Table  2 presents a quantitative assessment of the severity distribution of nursing incivility scores among the nurse participants. The Nursing Incivility Scale (NIS) scores have been categorized into three distinct levels: mild incivility (scores ranging from 0 to 33), moderate incivility (scores ranging from 34 to 66), and severe incivility (scores ranging from 67 to 100). Out of the total 289 nurse participants, 90 (31.1%) reported experiencing mild levels of incivility, 125 (43.3%) experienced moderate incivility, and 74 (25.6%) experienced severe incivility. The data reveals that a significant proportion of nurses, nearly 69%, reported experiencing moderate to severe levels of incivility in their workplace, highlighting the prevalence of this issue within the nursing profession. The distribution of incivility levels provides a quantitative representation of the severity of the problem, which is crucial for developing targeted interventions and policies to address workplace incivility and promote a positive work environment for nurses.

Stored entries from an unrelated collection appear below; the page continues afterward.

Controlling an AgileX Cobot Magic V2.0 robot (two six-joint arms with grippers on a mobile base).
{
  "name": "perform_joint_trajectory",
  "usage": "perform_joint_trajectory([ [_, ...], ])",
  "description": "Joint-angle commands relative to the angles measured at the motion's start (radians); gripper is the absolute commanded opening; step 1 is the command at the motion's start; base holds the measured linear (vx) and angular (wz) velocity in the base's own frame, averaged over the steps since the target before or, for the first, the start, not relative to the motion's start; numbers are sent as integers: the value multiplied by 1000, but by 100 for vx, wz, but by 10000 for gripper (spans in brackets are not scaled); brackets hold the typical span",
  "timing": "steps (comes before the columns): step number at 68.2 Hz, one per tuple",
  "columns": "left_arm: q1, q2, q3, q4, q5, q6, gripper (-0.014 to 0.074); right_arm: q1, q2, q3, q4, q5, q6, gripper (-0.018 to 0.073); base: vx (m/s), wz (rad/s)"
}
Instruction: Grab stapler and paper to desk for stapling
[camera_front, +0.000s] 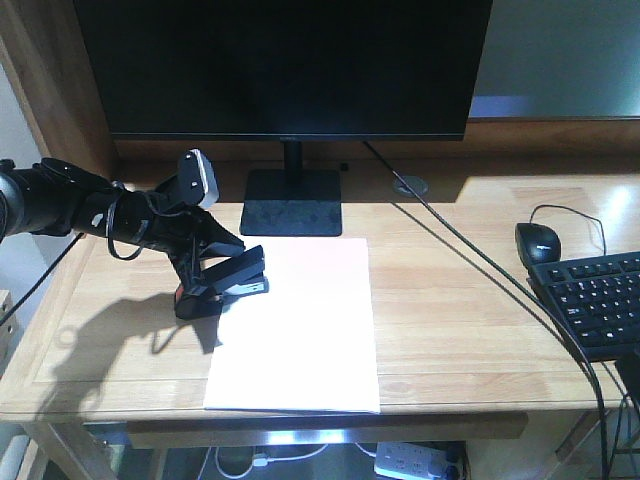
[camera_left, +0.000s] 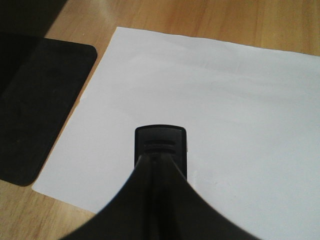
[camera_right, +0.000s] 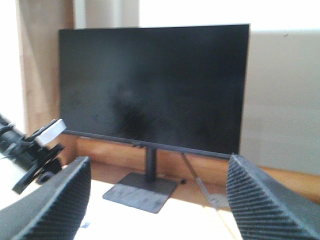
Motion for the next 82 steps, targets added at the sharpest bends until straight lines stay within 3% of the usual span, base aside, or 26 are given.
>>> perform_joint_trajectory([
  [1,-10,-55,-27,-54,22,-10,-6,-3,9,-24,0,7,-9,542,0,0],
  [82,-13,-49,-27,-88,34,-11,-6,-3,10,-24,-6,7,-10,542,0,0],
])
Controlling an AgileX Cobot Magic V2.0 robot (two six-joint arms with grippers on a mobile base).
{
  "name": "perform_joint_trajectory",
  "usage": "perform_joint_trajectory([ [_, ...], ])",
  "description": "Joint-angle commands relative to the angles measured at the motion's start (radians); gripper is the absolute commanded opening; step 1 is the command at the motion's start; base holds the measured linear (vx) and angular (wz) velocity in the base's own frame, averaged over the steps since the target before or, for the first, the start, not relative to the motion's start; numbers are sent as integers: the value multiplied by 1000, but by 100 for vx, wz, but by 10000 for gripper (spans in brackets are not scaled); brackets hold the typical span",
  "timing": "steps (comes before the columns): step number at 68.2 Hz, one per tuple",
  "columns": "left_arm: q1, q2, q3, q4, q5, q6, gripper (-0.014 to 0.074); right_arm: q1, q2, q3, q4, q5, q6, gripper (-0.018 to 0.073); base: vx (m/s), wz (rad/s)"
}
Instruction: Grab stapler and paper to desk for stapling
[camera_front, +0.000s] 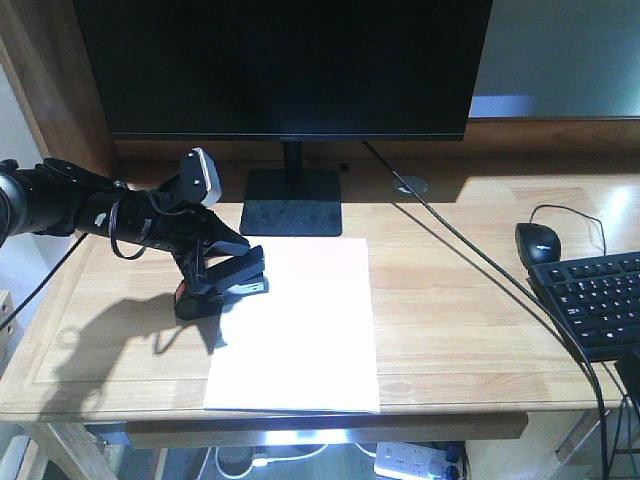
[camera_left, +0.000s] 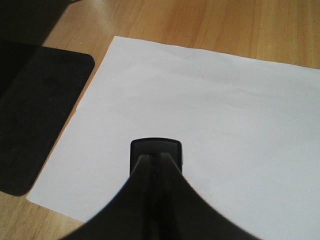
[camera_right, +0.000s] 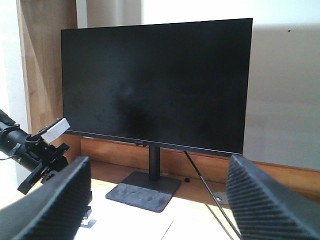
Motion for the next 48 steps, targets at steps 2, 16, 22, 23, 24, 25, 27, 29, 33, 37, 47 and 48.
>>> perform_joint_trajectory([
  [2,-6,-46,-27,-60,25,-11,-6,-3,11,-26,-12,7,-8,542,0,0],
  [16,-6,-6,-27,-59,38,-11,-6,-3,11,-26,-12,7,-8,542,0,0],
  [22,-6,4,-27,-60,30,-11,-6,-3,11,-26,-12,7,-8,542,0,0],
  [23,-6,5,-27,-62,30,-11,-6,-3,11,-26,-12,7,-7,542,0,0],
  [24,-6,6,-27,-63,30,-11,-6,-3,11,-26,-12,7,-7,542,0,0],
  [25,-6,7,-27,-63,30,-11,-6,-3,11,-26,-12,7,-7,542,0,0],
  [27,-6,8,-27,-63,28,-11,-6,-3,11,-26,-12,7,-7,542,0,0],
  [29,-6,9,-27,-61,27,-11,-6,-3,11,-26,-12,7,-7,542,0,0],
  [33,-6,14,-27,-61,27,-11,-6,-3,11,-26,-12,7,-7,542,0,0],
  [37,-6,19,-27,-61,27,-13,-6,-3,11,-26,-12,7,-7,542,0,0],
  [47,-6,36,-27,-44,27,-38,-6,-3,11,-26,-12,7,-7,542,0,0],
  [48,-6,37,-27,-41,29,-38,-6,-3,11,-26,-12,7,-7,542,0,0],
])
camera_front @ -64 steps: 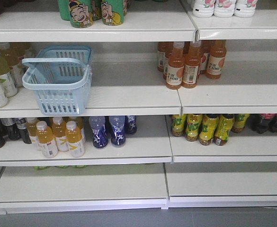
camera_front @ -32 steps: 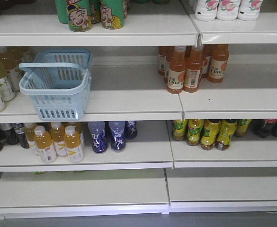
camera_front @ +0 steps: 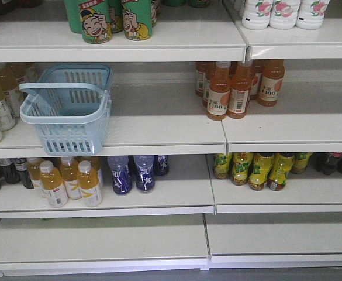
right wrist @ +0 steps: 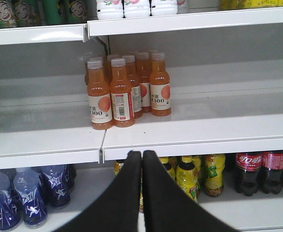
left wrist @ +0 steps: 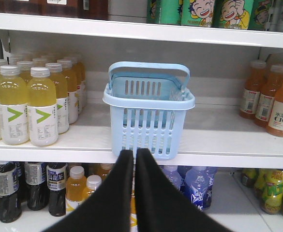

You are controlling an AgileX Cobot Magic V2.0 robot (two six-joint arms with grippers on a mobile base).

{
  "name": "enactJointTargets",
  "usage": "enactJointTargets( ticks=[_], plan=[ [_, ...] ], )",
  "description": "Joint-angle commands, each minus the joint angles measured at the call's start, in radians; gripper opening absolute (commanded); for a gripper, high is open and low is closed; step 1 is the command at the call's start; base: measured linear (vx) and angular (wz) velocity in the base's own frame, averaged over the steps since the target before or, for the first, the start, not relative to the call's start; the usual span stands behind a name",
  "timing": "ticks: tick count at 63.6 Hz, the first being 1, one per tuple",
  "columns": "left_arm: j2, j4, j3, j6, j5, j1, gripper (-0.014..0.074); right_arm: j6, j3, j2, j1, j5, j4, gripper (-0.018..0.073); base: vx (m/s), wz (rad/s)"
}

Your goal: Place coke in basket with both arms

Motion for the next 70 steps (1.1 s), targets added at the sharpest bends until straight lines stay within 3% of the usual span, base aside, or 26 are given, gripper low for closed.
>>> enactJointTargets(
  ticks=[1, 70],
  plan=[
    [0.0, 0.001, 0.004, 0.002, -0.073, 0.001, -0.0006, -0.002, 0.014, -0.018, -0.006, -0.074, -0.003, -0.0009, 0.04, 0.0],
    [0.0, 0.001, 0.004, 0.002, -0.073, 0.001, -0.0006, -0.002, 0.014, -0.018, -0.006, -0.074, -0.003, -0.0009, 0.02, 0.0]
  ],
)
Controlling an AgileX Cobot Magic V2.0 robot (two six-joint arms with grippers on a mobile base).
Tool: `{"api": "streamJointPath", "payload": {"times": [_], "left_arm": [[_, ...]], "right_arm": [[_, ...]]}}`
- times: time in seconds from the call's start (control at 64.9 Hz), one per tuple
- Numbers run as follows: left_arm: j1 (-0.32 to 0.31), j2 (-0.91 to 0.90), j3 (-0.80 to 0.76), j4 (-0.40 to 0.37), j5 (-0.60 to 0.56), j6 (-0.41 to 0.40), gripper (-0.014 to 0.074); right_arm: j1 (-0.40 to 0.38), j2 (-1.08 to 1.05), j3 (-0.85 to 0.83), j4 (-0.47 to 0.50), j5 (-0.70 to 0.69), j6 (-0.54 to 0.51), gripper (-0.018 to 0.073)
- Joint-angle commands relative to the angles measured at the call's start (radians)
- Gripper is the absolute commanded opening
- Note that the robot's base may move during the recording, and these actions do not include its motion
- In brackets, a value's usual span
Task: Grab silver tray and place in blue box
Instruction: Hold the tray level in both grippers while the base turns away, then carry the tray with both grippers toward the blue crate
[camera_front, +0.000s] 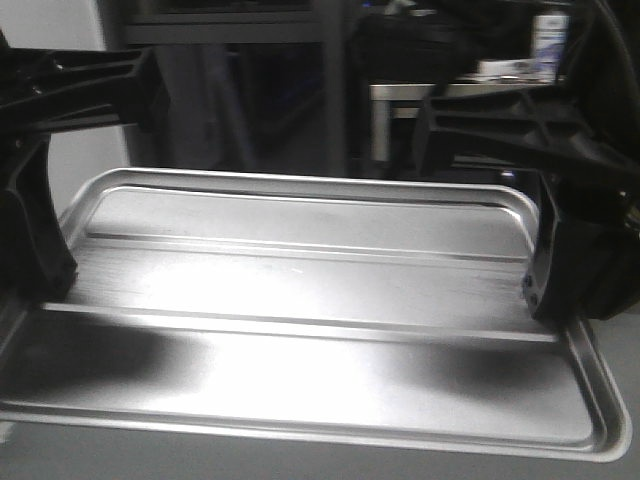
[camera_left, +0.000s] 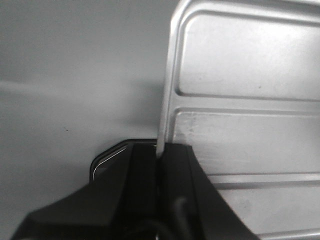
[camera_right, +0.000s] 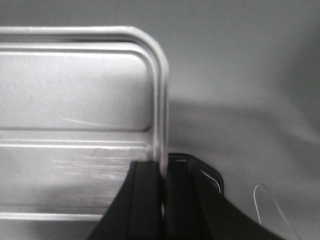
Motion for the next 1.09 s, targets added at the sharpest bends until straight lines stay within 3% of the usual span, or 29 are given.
{"api": "streamJointPath", "payload": {"times": [0.0,0.493,1.078], "left_arm": [[-0.004,-0.025,-0.023,0.045,0.026,-0.012,-0.0104],[-0.004,-0.025,-0.023,0.045,0.026,-0.012,-0.0104],[-0.004,-0.025,-0.023,0.045,0.026,-0.012,-0.0104]], "right_arm": [[-0.004,-0.028,-0.020,-0.048,0.037,-0.004,0.0050],[-0.004,-0.028,-0.020,-0.048,0.054,-0.004,0.0050],[-0.004,-0.028,-0.020,-0.048,0.237,-0.004,0.0050]]}}
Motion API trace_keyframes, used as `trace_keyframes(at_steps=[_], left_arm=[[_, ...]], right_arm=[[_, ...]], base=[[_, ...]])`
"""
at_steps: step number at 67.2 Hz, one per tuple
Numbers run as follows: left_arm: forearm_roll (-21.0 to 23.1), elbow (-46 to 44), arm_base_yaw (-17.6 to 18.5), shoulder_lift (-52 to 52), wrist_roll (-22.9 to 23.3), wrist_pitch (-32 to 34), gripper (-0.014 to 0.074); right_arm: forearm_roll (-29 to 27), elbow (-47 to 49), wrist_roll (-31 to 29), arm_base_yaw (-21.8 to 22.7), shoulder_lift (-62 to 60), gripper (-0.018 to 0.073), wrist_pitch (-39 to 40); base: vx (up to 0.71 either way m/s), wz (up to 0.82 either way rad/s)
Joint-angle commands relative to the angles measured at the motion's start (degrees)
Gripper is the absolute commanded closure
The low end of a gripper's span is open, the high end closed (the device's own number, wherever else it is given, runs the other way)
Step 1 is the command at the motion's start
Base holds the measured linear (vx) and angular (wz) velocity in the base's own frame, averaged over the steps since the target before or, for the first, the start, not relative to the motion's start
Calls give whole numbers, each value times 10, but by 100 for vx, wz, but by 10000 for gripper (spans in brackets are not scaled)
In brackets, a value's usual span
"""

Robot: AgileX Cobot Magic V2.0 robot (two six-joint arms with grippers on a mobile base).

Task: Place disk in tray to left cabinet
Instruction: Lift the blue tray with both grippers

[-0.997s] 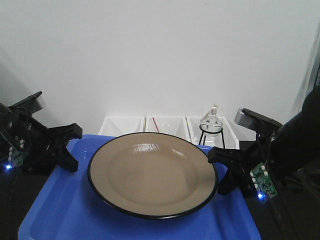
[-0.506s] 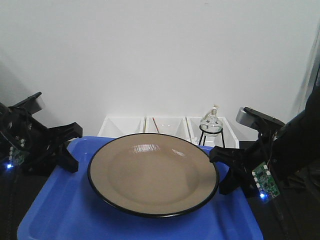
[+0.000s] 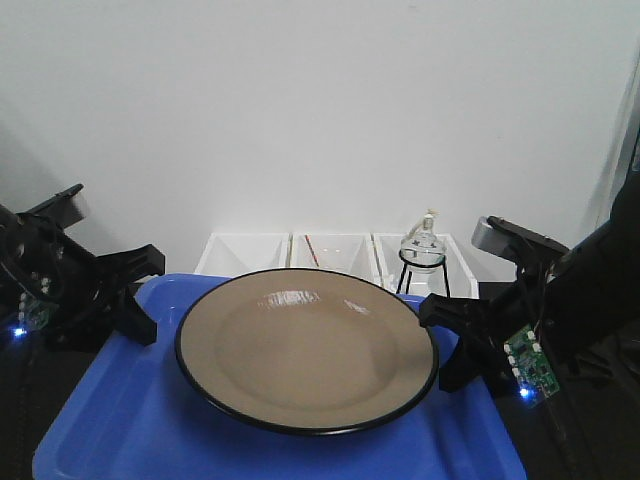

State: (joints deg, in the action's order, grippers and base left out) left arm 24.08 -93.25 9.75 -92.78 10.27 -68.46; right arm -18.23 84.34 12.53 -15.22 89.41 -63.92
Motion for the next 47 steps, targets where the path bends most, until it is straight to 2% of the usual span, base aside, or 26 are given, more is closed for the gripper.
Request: trace_keyframes(at_steps=[1, 47], left_arm=[[95, -22, 13, 23, 13, 29, 597], [95, -22, 13, 23, 13, 29, 597]], right_arm=[[-74, 24, 0, -7, -28, 564, 44], [-74, 24, 0, -7, -28, 564, 43]], base=[[0, 0], [0, 0]])
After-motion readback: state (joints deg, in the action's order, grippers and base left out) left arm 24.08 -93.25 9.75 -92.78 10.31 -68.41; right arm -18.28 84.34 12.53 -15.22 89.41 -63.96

Table  3 presents the distribution of Perceived Stress Scale (PSS) scores among the nurse participants, categorized into three levels: low stress (scores ranging from 0 to 13), moderate stress (scores ranging from 14 to 26), and high stress (scores ranging from 27 to 40). Out of the total 289 nurse participants, 95 (32.9%) reported low stress levels, 120 (41.5%) reported moderate stress levels, and 74 (25.6%) reported high stress levels. The data reveals that a significant proportion of nurses, approximately 67%, experienced moderate to high levels of stress, indicating the presence of substantial stress among the nursing workforce. The distribution of stress levels provides a quantitative representation of the prevalence and severity of stress experienced by nurses, which is crucial for developing targeted interventions and strategies to address and mitigate stress within the nursing profession.

Table  4 presents a comparative analysis of patient activation levels and medication adherence, as measured by the Patient Activation Measure (PAM) and the Morisky Medication Adherence Scale (MMAS-8), respectively. The scores for both measures are categorized into low/poor, moderate, and high ranges. For the PAM, the score ranges are 0–33 for low/poor activation, 34–66 for moderate activation, and 67–100 for high activation. The table shows that 150 patients scored in the low/poor range, 250 in the moderate range, and 112 in the high range. For the MMAS-8, the score ranges are 0–2 for low/poor adherence, 3–5 for moderate adherence, and 6–8 for high adherence. The table indicates that 200 patients scored in the low/poor range, 180 in the moderate range, and 132 in the high range. The table also provides p-values for the comparison between the low/poor and high categories for both measures. For the PAM, the p-value is reported as < 0.05, indicating a statistically significant difference between the low/poor and high activation groups. For the MMAS-8, the p-value is reported as < 0.01, suggesting a highly significant difference between the low/poor and high medication adherence groups.

Table  5 presents the bivariate correlation coefficients among the key study variables: Nursing Incivility (NIS), Nurse Stress (PSS), Patient Activation (PAM), and Medication Adherence (MMAS-8). The table is structured as a correlation matrix, where each cell represents the correlation coefficient between the corresponding row and column variables. The diagonal elements (1.00) represent the perfect correlation of each variable with itself. The correlation coefficient between Nursing Incivility (NIS) and Nurse Stress (PSS) is 0.45, indicating a moderate positive correlation. The correlation coefficients between Nursing Incivility (NIS) and Patient Activation (PAM), and Nursing Incivility (NIS) and Medication Adherence (MMAS-8) are − 0.30 and − 0.25, respectively, suggesting moderate negative correlations. The correlation coefficient between Nurse Stress (PSS) and Patient Activation (PAM) is -0.40, indicating a moderate negative correlation. The correlation coefficient between Nurse Stress (PSS) and Medication Adherence (MMAS-8) is -0.35, suggesting a moderate negative correlation. The correlation coefficient between Patient Activation (PAM) and Medication Adherence (MMAS-8) is 0.60, indicating a strong positive correlation.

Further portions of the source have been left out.